Call it a sixth sense, a special connection, or just plain mystery. But whatever gift cats and dogs have that allows them to detect health conditions in their owners sure has been saving a lot of lives.
Wendy Humphreys, a mother of two from Britain, found out first-hand how powerful that gift can be when her cat Fidge sniffed out a potentially fatal health condition that even doctors hadn't detected, the Daily Mail reports.
Bewildered at first, Humphreys was compelled to visit a physician after the 10-month-old cat began jumping on her breast and continued to do so for weeks on end.
What doctors found astounded Humphreys: She had a malignant tumor in her breast about the size of a pea that could have metastasized if it hadn't been discovered early. She is now scheduled to undergo chemotherapy and credits Fidge with saving her life, according to the paper.

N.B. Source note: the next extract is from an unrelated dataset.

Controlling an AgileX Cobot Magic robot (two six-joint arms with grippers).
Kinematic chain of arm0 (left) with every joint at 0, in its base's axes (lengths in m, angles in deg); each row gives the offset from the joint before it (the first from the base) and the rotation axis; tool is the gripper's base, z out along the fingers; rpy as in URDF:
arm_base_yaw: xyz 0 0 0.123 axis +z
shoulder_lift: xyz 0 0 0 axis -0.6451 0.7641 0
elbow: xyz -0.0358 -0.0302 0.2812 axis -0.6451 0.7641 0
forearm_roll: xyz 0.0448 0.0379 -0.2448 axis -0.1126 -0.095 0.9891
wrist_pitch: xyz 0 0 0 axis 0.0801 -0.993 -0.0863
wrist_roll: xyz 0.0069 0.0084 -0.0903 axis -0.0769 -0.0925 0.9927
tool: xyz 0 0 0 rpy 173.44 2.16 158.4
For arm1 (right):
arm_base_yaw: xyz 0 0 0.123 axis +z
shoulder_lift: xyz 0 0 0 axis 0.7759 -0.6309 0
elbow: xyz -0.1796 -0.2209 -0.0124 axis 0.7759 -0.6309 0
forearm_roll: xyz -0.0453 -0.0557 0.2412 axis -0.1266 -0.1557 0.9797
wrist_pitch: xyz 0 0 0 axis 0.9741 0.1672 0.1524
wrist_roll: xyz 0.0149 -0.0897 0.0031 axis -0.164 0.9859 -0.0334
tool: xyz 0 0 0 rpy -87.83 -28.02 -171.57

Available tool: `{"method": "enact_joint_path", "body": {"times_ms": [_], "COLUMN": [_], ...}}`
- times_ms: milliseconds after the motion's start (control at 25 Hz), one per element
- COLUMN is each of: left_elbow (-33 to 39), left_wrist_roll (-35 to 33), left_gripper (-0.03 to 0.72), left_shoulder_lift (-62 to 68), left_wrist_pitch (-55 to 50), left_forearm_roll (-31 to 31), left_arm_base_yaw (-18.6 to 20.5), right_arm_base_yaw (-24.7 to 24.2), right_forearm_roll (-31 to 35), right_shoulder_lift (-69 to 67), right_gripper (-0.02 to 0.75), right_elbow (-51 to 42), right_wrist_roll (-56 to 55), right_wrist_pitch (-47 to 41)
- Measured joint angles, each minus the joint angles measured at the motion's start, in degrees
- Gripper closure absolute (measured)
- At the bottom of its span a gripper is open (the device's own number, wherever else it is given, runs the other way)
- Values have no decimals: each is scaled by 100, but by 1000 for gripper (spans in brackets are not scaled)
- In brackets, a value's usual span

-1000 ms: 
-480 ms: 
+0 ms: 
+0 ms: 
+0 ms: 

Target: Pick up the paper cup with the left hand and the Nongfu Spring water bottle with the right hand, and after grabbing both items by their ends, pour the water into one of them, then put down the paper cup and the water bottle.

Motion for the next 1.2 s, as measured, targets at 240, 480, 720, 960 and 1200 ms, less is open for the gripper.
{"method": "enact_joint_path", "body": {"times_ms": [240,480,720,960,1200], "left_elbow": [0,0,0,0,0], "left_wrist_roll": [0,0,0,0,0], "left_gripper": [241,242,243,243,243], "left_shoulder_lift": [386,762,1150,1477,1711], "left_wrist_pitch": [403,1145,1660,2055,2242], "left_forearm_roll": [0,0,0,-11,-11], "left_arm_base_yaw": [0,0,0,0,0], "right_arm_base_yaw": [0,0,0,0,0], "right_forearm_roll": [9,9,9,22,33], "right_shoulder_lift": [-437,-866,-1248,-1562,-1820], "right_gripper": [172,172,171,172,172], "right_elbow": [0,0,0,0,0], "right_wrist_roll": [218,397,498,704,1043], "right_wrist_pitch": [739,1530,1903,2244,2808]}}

Studies have shown that dogs, too, can pick up on illnesses and physical ailments by detecting acute changes in people's smell. In a 2011 study, researchers in Japan conducted trials to see how well a dog could identify people with colorectal cancer. The dog had a 98 percent accuracy rate, NPR reported.

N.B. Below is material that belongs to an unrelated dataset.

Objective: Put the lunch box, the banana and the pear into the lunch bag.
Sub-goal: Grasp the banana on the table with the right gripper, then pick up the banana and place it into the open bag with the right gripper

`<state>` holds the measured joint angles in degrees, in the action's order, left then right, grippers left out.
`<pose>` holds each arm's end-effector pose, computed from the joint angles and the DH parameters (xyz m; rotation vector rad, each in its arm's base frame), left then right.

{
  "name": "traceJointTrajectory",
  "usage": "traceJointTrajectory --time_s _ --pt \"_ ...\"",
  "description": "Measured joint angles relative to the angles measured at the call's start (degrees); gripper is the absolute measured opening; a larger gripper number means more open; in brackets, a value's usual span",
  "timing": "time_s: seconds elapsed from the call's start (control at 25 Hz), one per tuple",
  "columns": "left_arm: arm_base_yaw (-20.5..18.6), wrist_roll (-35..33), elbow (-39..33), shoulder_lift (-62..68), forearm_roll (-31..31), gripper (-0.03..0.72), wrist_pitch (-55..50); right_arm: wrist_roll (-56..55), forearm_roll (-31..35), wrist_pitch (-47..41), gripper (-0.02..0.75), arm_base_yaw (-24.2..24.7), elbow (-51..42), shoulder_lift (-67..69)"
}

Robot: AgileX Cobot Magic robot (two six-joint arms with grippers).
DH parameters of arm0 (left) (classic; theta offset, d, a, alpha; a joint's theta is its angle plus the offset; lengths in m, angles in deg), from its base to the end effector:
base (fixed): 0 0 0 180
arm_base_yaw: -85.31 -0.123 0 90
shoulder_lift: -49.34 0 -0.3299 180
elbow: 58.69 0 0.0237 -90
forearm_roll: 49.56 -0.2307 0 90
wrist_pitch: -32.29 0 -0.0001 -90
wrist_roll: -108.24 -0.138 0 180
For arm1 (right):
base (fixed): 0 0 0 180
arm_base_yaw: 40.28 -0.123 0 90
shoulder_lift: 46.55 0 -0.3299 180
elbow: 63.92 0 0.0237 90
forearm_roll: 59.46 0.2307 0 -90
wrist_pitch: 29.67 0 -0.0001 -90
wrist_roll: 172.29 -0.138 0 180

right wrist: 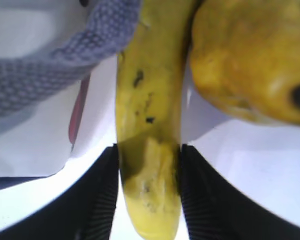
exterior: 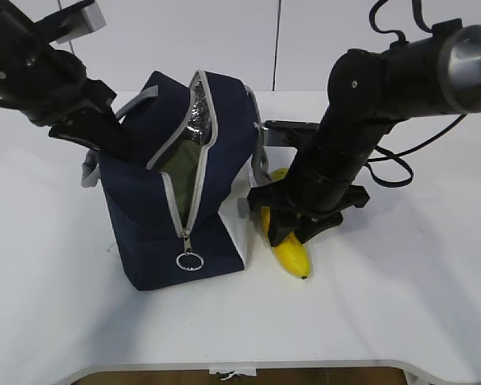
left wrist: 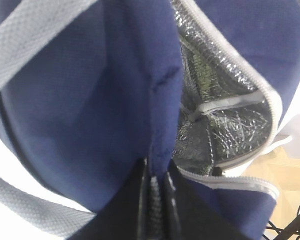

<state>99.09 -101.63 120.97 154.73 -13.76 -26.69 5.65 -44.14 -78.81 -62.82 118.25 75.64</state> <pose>0.3316 -0.1526 0.2897 0.6765 2.6239 -0.7455 0.3728 0.1846 0.1749 -0.2992 2.9657 0.3796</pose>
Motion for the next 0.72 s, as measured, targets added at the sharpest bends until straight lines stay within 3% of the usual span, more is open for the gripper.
traceJointTrajectory --time_s 0.16,0.72 --pt "0.0 0.0 0.0 0.0 -0.1 0.012 0.0 0.0 0.1 -0.5 0.274 0.0 0.0 0.0" --pt "0.0 0.0 0.0 0.0 -0.1 0.012 0.0 0.0 0.1 -12.8 0.268 0.0 7.5 0.0"
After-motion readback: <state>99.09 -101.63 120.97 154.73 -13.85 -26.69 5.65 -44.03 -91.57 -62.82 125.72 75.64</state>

Sometimes, however, animals' aptitude for detecting changes in humans defies scientific explanation. In 2006, a cat named Oscar confounded experts by "predicting" the deaths of a number of residents at a Rhode Island nursing home. Oscar would begin hanging around people days before they passed away, according to CBS News.
"Oscar is a normal cat with an extra-normal sense for death," Dr. Joan M. Teno, professor of community health at Brown and associate medical director of Home & Hospice Care of Rhode Island, told the Boston Globe. "As a scientist, I want to offer a biological explanation for this," she said. "But I can't."